The general public discovered Séry Bailly in the early 90s but he was already known in the 70s as belonging to the protesters circles which should generate the Ivorian left. In 1971, while a student, he was arrested following a protest on campus and forcibly taken to military service. Deported from March 1971 to January 1973 in Séguéla -more than 500 kilometers from Abidjan- He will have Laurent Gbagbo as a prison life companion. Freed, he resumed studies he completed a doctoral thesis in the Department of English.

Sery Bailly integrated the National University of Côte d'Ivoire, as assistant. Having risen through the ranks of the function, he was appointed dean of the languages and civilizations faculty of the University of Cocody until 2001.

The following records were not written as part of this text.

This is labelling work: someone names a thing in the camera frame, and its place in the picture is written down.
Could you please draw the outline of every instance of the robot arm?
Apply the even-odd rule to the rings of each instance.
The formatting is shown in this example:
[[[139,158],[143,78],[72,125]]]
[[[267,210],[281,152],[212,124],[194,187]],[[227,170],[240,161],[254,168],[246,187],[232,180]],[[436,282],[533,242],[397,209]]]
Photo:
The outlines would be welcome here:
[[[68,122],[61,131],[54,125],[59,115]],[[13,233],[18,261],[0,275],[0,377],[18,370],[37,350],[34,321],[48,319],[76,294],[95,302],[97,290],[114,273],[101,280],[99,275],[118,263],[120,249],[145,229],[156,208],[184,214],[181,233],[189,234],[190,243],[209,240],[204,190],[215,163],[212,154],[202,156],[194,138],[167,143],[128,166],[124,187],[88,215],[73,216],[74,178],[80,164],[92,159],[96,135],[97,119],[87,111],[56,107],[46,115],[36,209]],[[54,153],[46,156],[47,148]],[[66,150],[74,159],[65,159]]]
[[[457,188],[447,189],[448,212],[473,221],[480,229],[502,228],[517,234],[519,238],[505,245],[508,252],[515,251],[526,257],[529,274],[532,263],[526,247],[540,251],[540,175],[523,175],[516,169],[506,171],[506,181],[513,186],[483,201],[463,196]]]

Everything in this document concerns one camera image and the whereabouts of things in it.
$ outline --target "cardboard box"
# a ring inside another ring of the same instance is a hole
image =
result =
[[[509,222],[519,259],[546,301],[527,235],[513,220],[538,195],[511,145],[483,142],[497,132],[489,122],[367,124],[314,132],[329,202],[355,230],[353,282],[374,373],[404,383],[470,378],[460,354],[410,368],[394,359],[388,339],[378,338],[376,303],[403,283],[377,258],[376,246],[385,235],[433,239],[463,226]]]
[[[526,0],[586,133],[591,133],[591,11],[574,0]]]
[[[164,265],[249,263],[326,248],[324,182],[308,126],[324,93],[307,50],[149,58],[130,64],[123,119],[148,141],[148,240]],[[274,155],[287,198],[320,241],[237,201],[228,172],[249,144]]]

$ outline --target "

Bailly was an influential member of SYNARES, a major teachers union where he defends the interests of his corporation.

As a politician, Sery Bailly had a reputation as a man of moderate views. This attitude raised the anger of some Ivorian patriots at the outbreak of the political and military crisis in Côte d'Ivoire on 19 September 2002. Minister of Communications at the time, Bailly wiped the recriminations of his political party. Faced with the frightening machine opponents of official discourse, a segment of the population considers insufficient his actions at the head of the Ministry of Communications.

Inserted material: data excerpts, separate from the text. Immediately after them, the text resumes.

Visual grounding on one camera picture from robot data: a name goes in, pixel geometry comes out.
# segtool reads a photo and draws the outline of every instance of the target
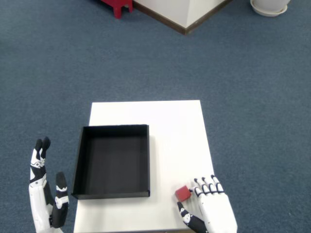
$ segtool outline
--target white tabletop
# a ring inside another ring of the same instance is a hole
[[[92,104],[90,126],[123,124],[149,125],[150,197],[78,200],[74,232],[187,229],[175,190],[213,174],[200,101]],[[184,206],[200,217],[195,198],[192,195]]]

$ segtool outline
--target robotic hand
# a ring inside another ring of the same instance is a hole
[[[178,202],[184,223],[197,233],[237,233],[238,225],[229,198],[219,180],[211,175],[211,178],[202,177],[202,180],[194,181],[199,187],[195,186],[190,191],[197,196],[203,221]]]
[[[46,151],[51,141],[45,137],[37,140],[30,162],[29,195],[31,210],[37,233],[62,233],[65,224],[69,199],[63,172],[56,175],[55,200],[51,195],[45,170]]]

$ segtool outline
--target black box
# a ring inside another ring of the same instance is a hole
[[[77,199],[149,197],[149,126],[83,127],[72,195]]]

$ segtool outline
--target pot base
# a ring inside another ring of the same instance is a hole
[[[266,16],[266,17],[276,17],[276,16],[281,15],[287,11],[287,5],[282,10],[280,10],[279,12],[269,12],[269,11],[263,11],[262,9],[257,8],[256,5],[254,4],[254,0],[250,0],[250,2],[251,2],[251,5],[253,7],[253,10],[256,13],[258,13],[262,16]]]

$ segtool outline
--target wooden baseboard
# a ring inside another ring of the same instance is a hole
[[[187,35],[190,32],[192,32],[195,28],[200,26],[205,20],[207,20],[209,17],[217,13],[220,9],[225,7],[229,2],[232,0],[224,0],[222,3],[220,3],[218,6],[216,6],[211,11],[207,12],[205,15],[203,15],[201,18],[199,18],[197,21],[195,21],[193,24],[189,25],[188,27],[183,27],[170,19],[158,14],[157,12],[141,5],[140,3],[133,1],[133,6],[138,9],[139,11],[145,13],[146,15],[160,21],[161,23],[165,24],[166,26],[169,26],[170,28],[174,29],[175,31],[178,31],[179,33],[183,35]]]
[[[140,3],[133,1],[134,8],[138,9],[139,11],[145,13],[146,15],[156,19],[157,21],[160,21],[161,23],[165,24],[166,26],[169,26],[170,28],[173,28],[175,31],[178,31],[179,33],[182,33],[183,35],[186,34],[186,28],[183,26],[180,26],[179,24],[171,21],[170,19],[160,15],[159,13],[141,5]]]

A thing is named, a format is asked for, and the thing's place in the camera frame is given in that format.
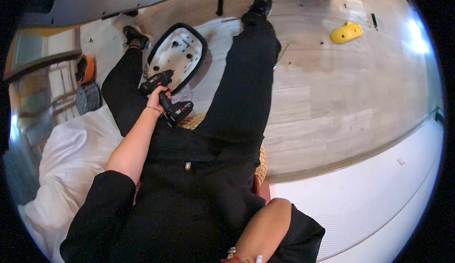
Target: cordless drill
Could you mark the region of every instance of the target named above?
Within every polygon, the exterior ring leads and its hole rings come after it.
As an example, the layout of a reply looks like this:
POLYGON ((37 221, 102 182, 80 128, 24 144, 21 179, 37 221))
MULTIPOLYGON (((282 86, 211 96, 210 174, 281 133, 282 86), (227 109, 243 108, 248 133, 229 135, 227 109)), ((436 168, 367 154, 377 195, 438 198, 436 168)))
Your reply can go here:
MULTIPOLYGON (((139 90, 144 96, 150 95, 158 86, 167 86, 171 82, 171 78, 174 75, 173 70, 166 70, 157 73, 147 79, 146 82, 142 83, 139 90)), ((184 101, 172 104, 167 98, 166 92, 160 92, 160 105, 164 108, 165 117, 168 119, 168 125, 174 127, 181 120, 183 120, 193 110, 193 102, 184 101)))

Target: hand
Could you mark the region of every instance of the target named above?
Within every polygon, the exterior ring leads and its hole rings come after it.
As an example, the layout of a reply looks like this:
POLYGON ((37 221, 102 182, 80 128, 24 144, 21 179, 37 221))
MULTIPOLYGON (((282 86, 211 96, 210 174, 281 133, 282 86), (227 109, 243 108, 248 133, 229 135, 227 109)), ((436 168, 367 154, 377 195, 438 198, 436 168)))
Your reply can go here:
POLYGON ((164 112, 164 109, 163 107, 160 105, 160 96, 159 94, 161 92, 164 92, 164 91, 167 91, 166 92, 166 96, 167 98, 172 101, 172 96, 171 96, 171 90, 173 88, 172 87, 164 87, 164 86, 158 86, 158 88, 156 88, 151 94, 150 94, 150 98, 148 99, 148 102, 147 102, 147 107, 153 107, 153 108, 157 108, 158 110, 164 112))

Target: woven stool
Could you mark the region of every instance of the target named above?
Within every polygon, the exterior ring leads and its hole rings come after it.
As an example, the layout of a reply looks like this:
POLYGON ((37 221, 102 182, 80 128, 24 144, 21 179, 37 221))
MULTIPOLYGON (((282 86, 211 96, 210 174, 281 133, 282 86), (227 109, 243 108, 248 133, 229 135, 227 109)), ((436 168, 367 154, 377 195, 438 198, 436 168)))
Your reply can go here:
MULTIPOLYGON (((178 126, 184 129, 196 129, 197 126, 204 120, 206 113, 199 113, 193 116, 186 117, 181 121, 178 126)), ((267 155, 265 154, 265 149, 261 145, 261 154, 259 156, 259 166, 256 168, 255 175, 258 176, 258 186, 262 184, 267 174, 267 155)))

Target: white wall
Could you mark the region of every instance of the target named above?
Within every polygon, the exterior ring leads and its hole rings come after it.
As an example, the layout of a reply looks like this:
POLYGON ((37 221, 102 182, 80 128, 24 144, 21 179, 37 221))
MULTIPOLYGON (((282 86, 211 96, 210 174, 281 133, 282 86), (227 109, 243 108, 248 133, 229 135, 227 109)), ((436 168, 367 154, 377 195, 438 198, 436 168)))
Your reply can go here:
POLYGON ((273 184, 271 196, 291 200, 326 228, 318 261, 390 262, 428 202, 442 137, 441 125, 430 120, 378 156, 326 175, 273 184))

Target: person
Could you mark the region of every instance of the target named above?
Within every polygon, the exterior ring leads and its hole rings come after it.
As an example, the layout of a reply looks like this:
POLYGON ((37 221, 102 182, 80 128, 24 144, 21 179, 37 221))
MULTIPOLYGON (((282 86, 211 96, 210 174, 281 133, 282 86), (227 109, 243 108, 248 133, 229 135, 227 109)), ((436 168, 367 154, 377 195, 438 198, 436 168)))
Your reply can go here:
POLYGON ((140 94, 147 37, 124 27, 128 50, 102 94, 125 138, 71 223, 60 246, 65 262, 316 261, 324 228, 290 201, 265 205, 252 192, 281 50, 267 21, 271 6, 254 0, 242 16, 244 29, 195 130, 160 118, 158 94, 171 98, 166 87, 149 99, 140 94))

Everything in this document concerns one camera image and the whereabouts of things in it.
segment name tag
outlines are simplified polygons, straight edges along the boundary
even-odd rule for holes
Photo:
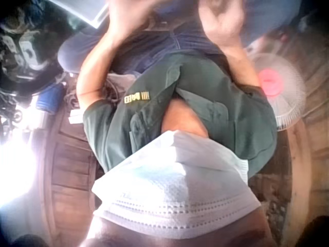
[[[149,92],[139,92],[136,94],[131,94],[131,95],[125,96],[124,103],[128,104],[135,100],[150,100],[150,93]]]

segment forearm
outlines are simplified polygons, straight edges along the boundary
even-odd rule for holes
[[[242,45],[220,47],[227,57],[234,81],[238,85],[261,86],[252,61],[247,57]]]
[[[107,33],[83,62],[77,83],[78,101],[83,111],[103,98],[106,76],[121,43]]]

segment blue container
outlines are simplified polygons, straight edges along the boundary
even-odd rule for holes
[[[54,115],[58,111],[63,97],[64,85],[61,83],[53,84],[40,93],[35,107]]]

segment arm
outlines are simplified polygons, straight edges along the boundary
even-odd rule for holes
[[[207,37],[226,55],[234,81],[238,85],[260,87],[254,65],[248,59],[240,41],[244,20],[243,1],[221,1],[222,6],[214,6],[213,2],[199,1],[199,15]],[[214,9],[220,7],[224,8],[224,11],[215,14]]]
[[[83,111],[103,98],[105,78],[120,45],[143,26],[154,7],[164,1],[108,0],[108,32],[84,61],[78,78],[77,95]]]

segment white face mask
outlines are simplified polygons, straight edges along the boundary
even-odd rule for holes
[[[103,203],[94,214],[146,235],[198,237],[260,206],[247,172],[224,146],[168,131],[95,182]]]

Artistically, Sery Bailly proved very critical of the Zouglou, he considered it "music of the low self-esteem".

== Notable work ==
- 1976 : Le désenchantement dans les romans des écrivains africains anglophones de la deuxième génération (A. K. Armah, K. Awoonor, W.T. Ngugi, W. Soyinka) (Université de Paris III)
- 1999 : Hommage à Tiagouri Tapé "Vraiment" (PUCI)
- 2003 : Deux guerres de transition : guerres civiles américaine et ivoirienne (EDUCI)
- 2005 : Ne pas perdre le nord (EDUCI)
- 2005 : Réflexion sur la crise ivoirienne : vivre en paix dans un Etat-nation souverain (L'Harmattan)
- 2009 : Ecrits pour la démocratie : la roue tourne (Editions du CERAP)
- 2009 : Regards culturels : que tombe la pluie diluvienne ! (PUCI)
- 2010 : Des paroles de Côte-d'Ivoire pour Haïti, notre devoir de solidarité (Ceda/Nei), Collectif.